TinyLM-16M reference workload

Uses a proposed compact transformer profile to explain model metadata, runtime operators, quantization, memory estimates, and test design without asserting verified throughput.

Research
Last verified
Not verified
Updated
Reading time
1 minutes

Uses a proposed compact transformer profile to explain model metadata, runtime operators, quantization, memory estimates, and test design without asserting verified throughput.

Reference profile

Research reports propose a compact decoder-only transformer around four layers and a 512-wide hidden state. Treat every dimension, tokenizer, parameter total, and artifact size as a candidate profile until an exact model source is verified.

Required runtime evidence

  • Embedding, attention, feed-forward, normalization, position encoding, output, and tokenizer tensor names and shapes.
  • Context and KV-cache layout.
  • Precision or quantization by tensor.
  • Peak memory under a named prompt and generation length.
  • Reference logits or token outputs for regression testing.

Scope

This starter page defines the questions, boundaries, evidence, and failure modes that should be recorded before a capability is presented as supported.

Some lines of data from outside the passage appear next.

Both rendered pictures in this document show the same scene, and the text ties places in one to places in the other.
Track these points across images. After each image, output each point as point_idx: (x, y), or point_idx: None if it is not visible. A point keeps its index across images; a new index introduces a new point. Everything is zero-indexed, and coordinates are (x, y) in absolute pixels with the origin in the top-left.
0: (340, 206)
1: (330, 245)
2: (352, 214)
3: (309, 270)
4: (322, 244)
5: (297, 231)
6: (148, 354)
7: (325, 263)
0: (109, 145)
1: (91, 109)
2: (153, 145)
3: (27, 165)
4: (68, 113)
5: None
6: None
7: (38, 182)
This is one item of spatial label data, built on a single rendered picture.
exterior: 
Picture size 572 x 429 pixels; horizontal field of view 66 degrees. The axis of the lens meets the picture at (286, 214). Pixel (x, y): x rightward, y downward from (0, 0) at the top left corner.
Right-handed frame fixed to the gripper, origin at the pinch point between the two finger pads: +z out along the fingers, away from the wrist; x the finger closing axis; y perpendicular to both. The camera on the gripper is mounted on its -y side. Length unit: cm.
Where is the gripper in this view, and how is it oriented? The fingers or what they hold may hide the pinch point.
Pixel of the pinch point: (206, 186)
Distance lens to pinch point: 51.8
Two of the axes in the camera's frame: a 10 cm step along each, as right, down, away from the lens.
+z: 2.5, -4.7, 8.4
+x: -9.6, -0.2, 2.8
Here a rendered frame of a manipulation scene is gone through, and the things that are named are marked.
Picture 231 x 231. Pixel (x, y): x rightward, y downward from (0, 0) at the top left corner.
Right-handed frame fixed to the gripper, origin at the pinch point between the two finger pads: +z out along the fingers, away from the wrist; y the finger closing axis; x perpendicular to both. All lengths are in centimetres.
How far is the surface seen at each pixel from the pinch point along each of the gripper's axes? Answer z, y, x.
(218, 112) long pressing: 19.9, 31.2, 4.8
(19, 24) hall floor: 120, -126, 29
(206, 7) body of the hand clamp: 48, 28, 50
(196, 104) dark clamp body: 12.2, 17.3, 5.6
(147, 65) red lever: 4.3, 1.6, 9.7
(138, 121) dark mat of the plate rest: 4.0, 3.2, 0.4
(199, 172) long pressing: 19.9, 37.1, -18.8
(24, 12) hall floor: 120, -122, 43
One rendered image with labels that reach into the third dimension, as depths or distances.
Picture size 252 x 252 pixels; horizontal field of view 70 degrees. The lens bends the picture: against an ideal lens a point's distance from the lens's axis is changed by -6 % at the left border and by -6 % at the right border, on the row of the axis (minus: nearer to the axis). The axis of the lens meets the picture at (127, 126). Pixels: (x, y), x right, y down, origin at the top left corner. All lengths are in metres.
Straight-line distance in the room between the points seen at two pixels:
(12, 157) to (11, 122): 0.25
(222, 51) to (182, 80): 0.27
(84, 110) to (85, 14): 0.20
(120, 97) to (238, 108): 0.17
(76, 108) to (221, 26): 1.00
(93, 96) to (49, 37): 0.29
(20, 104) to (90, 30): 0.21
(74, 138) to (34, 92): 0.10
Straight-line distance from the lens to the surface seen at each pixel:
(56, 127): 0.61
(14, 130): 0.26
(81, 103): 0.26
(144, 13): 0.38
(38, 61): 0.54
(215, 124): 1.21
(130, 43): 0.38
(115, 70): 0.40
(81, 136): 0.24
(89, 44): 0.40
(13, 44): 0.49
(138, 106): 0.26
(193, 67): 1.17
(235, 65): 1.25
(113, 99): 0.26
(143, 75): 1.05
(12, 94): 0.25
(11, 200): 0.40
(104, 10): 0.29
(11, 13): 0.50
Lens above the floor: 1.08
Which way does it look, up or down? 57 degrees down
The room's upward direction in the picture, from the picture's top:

Engineering considerations

  • Identify the source, version, target environment, and owner.
  • Separate observed values from estimates and externally reported values.
  • Record trade-offs, unsupported cases, and fallback behavior.
  • Link performance statements to a compatible benchmark methodology.

Verification questions

  • What exact artifact, revision, backend, and environment were reviewed?
  • Which assumptions could change the result?
  • Which data should be retained so another engineer can reproduce the conclusion?